W7-X can be operated in different magnetic configurations, controlled by the currents in the different types of field coil [10]. Those configurations envisaged for high-power operation are characterised by a chain of natural magnetic islands at the plasma boundary. In any toroidal cross section, the magnetic flux surfaces in the island region form an O point in the centre of each island and an X point between two adjacent islands [11]. In the 3D view the corresponding O and X points of each cross section are connected by field lines closing upon themselves after a low number of toroidal revolutions.

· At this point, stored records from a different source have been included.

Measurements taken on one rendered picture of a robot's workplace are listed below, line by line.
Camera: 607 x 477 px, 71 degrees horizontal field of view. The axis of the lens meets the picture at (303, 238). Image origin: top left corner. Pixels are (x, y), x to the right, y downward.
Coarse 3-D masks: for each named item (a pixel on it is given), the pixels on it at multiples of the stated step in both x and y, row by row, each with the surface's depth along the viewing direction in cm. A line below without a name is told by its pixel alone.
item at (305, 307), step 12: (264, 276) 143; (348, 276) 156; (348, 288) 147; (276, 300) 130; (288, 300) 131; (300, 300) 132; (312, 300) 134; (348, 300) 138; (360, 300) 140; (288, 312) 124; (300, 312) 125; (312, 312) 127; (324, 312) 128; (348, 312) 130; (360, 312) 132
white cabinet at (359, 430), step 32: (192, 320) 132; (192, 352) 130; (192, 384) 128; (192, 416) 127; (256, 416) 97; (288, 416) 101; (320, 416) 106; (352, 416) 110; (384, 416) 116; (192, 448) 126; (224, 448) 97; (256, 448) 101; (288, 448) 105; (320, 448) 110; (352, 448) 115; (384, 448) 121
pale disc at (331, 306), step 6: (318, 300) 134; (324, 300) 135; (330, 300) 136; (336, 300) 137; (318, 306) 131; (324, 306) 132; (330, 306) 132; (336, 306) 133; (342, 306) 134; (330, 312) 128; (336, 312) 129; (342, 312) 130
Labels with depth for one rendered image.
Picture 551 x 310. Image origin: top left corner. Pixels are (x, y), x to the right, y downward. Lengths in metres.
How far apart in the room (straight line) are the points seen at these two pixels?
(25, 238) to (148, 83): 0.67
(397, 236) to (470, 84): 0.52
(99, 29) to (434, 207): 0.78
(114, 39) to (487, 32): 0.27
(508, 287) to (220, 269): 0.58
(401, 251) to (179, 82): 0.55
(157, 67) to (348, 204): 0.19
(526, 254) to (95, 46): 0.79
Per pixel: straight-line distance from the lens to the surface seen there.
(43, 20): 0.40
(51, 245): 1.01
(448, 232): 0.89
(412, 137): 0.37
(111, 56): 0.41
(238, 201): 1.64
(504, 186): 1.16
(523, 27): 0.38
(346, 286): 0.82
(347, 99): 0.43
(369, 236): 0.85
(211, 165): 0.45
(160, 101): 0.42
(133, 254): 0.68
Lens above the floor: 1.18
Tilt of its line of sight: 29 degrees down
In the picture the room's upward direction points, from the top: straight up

The islands are intersected by the target plates (island divertor concept) [9,12,13]. Following the typical five-fold toroidal symmetry and the up-down flip symmetry (stellarator symmetry), the targets are arranged in ten identical divertor units (Fig. 1).
So far, W7-X was operated with uncooled test divertor units (TDU) [14]. For future operation phases, a water-cooled high heat flux (HHF) divertor will be installed [15]. It is then planned to operate W7-X in steady-state discharges of up to 30 min with 10 MW of heating power. Adjacent to the target plates, where lower heat loads are expected, so called baffles are installed (Fig. 1). The remaining surface of the plasma vessel is covered partly by wall protection tiles of the same design as the baffles [16], partly by steel panels [17]. In the future stellarator FPPs, almost all the plasma vessel internal wall will be covered by breeding blanket modules [[18], [19], [20], [21]] aimed at removing the thermal power generated by the fusion plasma, shielding the magnets from neutron and gamma radiation and ensuring the tritium breeding of the plant.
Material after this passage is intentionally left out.